Categories
Food & Wine Food & Drink

Farm Fresh

If you listen to the folks organizing Bring It! Food Hub, this multi-farm distributorship offers much more than just another way to purchase local produce.

It’s a barometric reading of the Mid-South food movement, a cultural revolution, a tool to fight health problems.

General manager Christian Man heads an impressive who’s who of local agriculture overseeing the project, including principal adviser Chris Ramezanpour (president of BioDimensions Renewable Oils), and board member Jill Forrester (co-owner/manager of Whitton Farms and Trolley Stop Market).

Bring It! is modeled after Intervale in Burlington, Vermont, one of the first food hubs supported by the U.S. Department of Agriculture.

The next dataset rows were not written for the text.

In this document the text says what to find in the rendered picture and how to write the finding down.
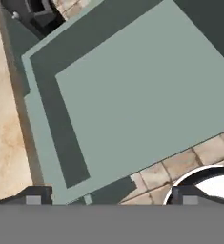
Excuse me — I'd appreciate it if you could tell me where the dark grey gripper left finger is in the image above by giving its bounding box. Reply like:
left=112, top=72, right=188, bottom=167
left=0, top=185, right=53, bottom=206

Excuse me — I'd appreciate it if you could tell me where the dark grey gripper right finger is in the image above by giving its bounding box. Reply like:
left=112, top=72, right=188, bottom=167
left=171, top=184, right=224, bottom=206

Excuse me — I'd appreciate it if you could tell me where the grey-green open drawer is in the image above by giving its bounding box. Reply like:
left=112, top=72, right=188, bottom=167
left=21, top=0, right=224, bottom=206

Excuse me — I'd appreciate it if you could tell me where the white and black round thing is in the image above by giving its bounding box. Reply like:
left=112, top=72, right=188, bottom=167
left=162, top=164, right=224, bottom=206

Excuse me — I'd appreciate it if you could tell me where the black boxy thing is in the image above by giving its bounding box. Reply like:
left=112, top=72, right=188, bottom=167
left=24, top=0, right=56, bottom=29

“I would love to be able to expand on the amount of produce that I’m growing, but I don’t have the time to farm out in the field and also truck it around town,” Forrester says. “There’s been a need for a local distributorship in Memphis for a while. The food hub model has been popular on the East Coast and the West Coast. What we’re trying to do is bring it to Memphis. Hence the name, ‘Bring It!'”

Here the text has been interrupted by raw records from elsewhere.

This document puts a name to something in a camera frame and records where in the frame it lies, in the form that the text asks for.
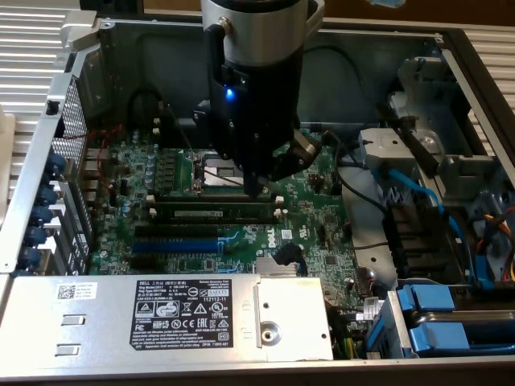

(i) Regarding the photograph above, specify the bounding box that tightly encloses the thin metal locking lever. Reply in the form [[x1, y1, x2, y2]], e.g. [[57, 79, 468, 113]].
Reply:
[[175, 117, 198, 158]]

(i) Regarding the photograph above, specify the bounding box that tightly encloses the black RAM slot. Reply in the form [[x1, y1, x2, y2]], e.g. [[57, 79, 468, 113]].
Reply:
[[152, 115, 213, 136], [151, 127, 218, 150], [145, 207, 286, 226], [146, 193, 285, 206]]

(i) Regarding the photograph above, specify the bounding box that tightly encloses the power supply wire bundle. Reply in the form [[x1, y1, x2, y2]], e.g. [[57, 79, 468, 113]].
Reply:
[[328, 305, 365, 360]]

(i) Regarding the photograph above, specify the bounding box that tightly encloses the short black expansion slot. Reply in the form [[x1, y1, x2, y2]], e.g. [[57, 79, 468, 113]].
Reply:
[[128, 254, 159, 272]]

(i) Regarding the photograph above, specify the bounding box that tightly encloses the large silver disk bay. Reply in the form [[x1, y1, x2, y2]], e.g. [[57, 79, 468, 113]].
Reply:
[[356, 55, 515, 214]]

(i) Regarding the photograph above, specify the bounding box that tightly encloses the silver port block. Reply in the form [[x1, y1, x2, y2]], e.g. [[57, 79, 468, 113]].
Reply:
[[79, 146, 120, 204]]

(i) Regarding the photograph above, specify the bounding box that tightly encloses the green RAM stick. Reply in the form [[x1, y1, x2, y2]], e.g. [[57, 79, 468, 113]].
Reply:
[[154, 202, 279, 221]]

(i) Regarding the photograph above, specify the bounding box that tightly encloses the CPU socket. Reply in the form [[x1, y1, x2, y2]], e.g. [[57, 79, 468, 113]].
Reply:
[[185, 147, 247, 199]]

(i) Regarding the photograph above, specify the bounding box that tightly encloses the black wire plug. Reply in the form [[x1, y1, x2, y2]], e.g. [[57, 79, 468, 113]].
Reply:
[[271, 242, 309, 277]]

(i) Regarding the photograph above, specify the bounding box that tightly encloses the silver power supply unit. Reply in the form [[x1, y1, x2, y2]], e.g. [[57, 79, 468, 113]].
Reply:
[[0, 273, 336, 363]]

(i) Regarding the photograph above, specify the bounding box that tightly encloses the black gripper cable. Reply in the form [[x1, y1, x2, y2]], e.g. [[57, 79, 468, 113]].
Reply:
[[202, 18, 235, 100]]

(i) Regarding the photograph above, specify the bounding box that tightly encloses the silver finned heat sink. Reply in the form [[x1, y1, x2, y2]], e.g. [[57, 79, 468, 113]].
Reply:
[[254, 256, 302, 277]]

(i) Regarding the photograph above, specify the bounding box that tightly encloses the blue slot latch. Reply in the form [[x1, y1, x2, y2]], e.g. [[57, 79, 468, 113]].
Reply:
[[23, 224, 48, 247], [35, 183, 60, 207], [28, 203, 54, 227], [18, 245, 43, 269], [43, 151, 68, 180]]

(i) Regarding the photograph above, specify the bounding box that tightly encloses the orange yellow red wire bundle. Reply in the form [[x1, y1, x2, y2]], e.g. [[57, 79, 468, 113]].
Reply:
[[474, 211, 515, 285]]

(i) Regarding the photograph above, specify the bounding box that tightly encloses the black ribbed fan housing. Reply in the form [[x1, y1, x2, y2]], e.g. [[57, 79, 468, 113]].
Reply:
[[381, 202, 474, 285]]

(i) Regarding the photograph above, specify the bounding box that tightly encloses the black power supply label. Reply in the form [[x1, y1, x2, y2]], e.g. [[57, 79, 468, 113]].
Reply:
[[128, 278, 235, 351]]

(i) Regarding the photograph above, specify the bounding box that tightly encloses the white QR code sticker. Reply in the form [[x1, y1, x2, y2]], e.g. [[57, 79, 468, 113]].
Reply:
[[55, 281, 99, 302]]

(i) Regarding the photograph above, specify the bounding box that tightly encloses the silver and blue disk bay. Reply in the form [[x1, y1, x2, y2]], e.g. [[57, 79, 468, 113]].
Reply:
[[363, 289, 422, 361]]

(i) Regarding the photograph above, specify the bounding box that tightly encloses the long black expansion slot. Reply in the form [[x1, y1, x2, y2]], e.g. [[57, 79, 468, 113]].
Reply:
[[134, 224, 221, 243]]

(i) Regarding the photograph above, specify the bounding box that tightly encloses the blue disk wire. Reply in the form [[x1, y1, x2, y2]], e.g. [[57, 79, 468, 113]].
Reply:
[[372, 159, 495, 291]]

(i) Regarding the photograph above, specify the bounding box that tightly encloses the thin red wire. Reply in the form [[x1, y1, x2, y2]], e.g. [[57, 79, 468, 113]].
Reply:
[[64, 123, 125, 194]]

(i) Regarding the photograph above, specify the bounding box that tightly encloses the open metal PC case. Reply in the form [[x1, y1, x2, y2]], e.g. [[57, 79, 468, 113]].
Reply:
[[0, 15, 515, 386]]

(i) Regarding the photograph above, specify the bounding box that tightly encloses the black wire with connector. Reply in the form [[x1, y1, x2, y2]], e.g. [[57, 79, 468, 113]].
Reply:
[[302, 43, 387, 121]]

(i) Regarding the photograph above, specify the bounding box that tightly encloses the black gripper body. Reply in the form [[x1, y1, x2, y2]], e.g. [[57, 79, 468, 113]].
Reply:
[[192, 50, 305, 175]]

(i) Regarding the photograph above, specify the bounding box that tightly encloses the blue disk caddy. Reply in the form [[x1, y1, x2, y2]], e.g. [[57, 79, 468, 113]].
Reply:
[[396, 283, 458, 314], [406, 321, 515, 359]]

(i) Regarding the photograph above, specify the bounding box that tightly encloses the black flat wire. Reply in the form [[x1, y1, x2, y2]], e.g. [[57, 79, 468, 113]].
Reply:
[[376, 103, 442, 172]]

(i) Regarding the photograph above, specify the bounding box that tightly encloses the black looped wire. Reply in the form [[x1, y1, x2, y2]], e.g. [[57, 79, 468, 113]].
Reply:
[[126, 88, 166, 129]]

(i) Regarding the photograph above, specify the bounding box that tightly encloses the grey metal bracket box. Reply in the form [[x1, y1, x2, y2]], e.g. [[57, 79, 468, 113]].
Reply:
[[356, 127, 418, 172]]

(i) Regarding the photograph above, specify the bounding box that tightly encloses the blue expansion slot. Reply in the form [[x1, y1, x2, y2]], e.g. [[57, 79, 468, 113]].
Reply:
[[130, 236, 221, 255]]

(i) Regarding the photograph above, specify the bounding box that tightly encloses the green motherboard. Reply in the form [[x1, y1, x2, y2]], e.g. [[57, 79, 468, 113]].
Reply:
[[86, 126, 363, 335]]

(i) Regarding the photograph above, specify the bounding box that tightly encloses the black round wire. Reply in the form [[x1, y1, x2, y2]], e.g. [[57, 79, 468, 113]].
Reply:
[[321, 129, 390, 214]]

A subsidiary of the Memphis Center for Food and Faith, Bring It! will be run as a non-profit, delivering local produce to congregations, hospitals, schools, grocery stores, restaurants, and households.

“We say we have a triple bottom line,” Man says. “We’re trying to make enough money to sustain our operations, but we sort of define success by how much we help farmers grow and also how much food we’re able to sell into limited-income communities.”

Bring It! has signed up about about 20 farms so far, and Man is currently gauging interest and courting CSA (community supported agriculture) subscribers so farmers involved can plan their crops. Bring It! members will receive a selection of fresh produce on a weekly basis beginning in May. Bring It! will operate out of Whitton Farms Cannery at 694 Madison.

“With the boom in farmers markets that we’ve seen across the city over the past three years, the number of farmers is increasing at the farmers markets, trying to get in and establish themselves and grow their own agribusiness,” Forrester says. “The time is now. I don’t think there’s been a better time in Memphis. This is Memphis’ best shot of having a food hub.”

For more information on Bring It!, call Man at 494-1826.

bringitfoodhub.com

The name Farm 2 Cart is straightforward enough. Now picture locally produced bratwurst, Italian, and Andouille sausage, and you’ve got the concept.

If you stumbled upon Glen Ring‘s LinkedIn page, though, you might be curious how it applies to the life of an out-of-work graphic designer.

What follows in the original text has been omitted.